Es gibt teilweise die Vereinfachung im Steuerrecht: für die Einnahme-Überschuss-Ermittler, also die Unternehmer, die vereinfacht ihren Gewinn nach § 4 Abs. 3 EStG ermitteln dürfen, gibt es ja schon seit einiger Zeit ein eigenes Formular im Steuerrecht..

Die Softwareprogramme, z.B. Datev, haben es meist geschafft, die Buchhaltung am Jahresende so abzuschließen, dass die Zahlen in das Formular „gepresst werden“. Dann wird alles ausgedruckt und zum Finanzamt geschickt.

Eingeführt wurde dieses Formular „EÜR“ mit der Begründung der Vereinfachung im Steuerrecht.

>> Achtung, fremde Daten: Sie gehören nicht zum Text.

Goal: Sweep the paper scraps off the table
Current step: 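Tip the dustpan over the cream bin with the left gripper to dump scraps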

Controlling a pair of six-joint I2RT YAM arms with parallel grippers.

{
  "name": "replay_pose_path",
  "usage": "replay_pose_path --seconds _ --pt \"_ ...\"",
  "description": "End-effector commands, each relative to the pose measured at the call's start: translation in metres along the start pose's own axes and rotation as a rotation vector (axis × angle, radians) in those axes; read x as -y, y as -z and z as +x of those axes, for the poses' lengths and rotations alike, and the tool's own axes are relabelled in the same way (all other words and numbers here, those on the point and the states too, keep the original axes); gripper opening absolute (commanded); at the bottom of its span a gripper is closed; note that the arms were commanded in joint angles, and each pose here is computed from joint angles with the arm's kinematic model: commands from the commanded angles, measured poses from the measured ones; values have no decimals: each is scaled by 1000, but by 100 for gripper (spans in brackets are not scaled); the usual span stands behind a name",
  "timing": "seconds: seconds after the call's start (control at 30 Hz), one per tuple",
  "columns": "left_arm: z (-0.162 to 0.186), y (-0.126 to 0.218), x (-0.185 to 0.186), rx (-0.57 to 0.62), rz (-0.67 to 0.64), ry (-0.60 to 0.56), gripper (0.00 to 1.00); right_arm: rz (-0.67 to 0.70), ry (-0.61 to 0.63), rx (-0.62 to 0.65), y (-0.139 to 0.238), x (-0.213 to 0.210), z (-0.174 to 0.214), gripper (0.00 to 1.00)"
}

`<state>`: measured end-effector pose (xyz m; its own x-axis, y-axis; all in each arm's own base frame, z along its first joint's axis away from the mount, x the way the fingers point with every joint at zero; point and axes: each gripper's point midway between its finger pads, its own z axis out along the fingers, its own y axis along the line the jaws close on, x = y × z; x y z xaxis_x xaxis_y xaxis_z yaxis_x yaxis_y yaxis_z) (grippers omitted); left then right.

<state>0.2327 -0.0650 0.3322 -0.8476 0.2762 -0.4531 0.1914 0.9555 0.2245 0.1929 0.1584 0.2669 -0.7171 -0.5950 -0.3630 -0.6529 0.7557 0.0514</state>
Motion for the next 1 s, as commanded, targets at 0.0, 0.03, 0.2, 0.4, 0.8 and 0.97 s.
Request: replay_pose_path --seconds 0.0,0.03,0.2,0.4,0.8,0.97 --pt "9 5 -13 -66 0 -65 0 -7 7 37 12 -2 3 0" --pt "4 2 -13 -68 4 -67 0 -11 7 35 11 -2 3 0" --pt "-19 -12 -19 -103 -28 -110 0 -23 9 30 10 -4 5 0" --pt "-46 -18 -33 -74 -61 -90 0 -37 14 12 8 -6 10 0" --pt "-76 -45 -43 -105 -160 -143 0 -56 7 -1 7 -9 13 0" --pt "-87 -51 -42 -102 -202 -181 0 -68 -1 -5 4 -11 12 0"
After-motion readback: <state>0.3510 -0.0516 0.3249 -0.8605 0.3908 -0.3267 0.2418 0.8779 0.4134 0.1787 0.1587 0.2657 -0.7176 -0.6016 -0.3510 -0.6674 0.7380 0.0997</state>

Bleibt nur die Frage, für wen. Der Steuerpflichtige kann, wie aus den meisten Formularen nichts erkennen. Banken wollen trotzdem eine Gewinn- und Verlustrechnung sehen. Also kann die Vereinfachung ja wie immer nur dem Fiskus dienen.

Nun kommt ein Schreiben vom Fiskus: „Reichen Sie eine ausführliche aufgegliederte Einnahme-Überschussrechnung ein.“

Nicht wirklich, oder? Heißt es doch in § 60 Abs, 4 EStDV, dass die Überschussrechnung eben (und nur) auf dem Formular einzureichen ist.

Wenn auch das Finanzamt mit dem Formular nichts anfangen kann, wozu haben wir es dann überhaupt?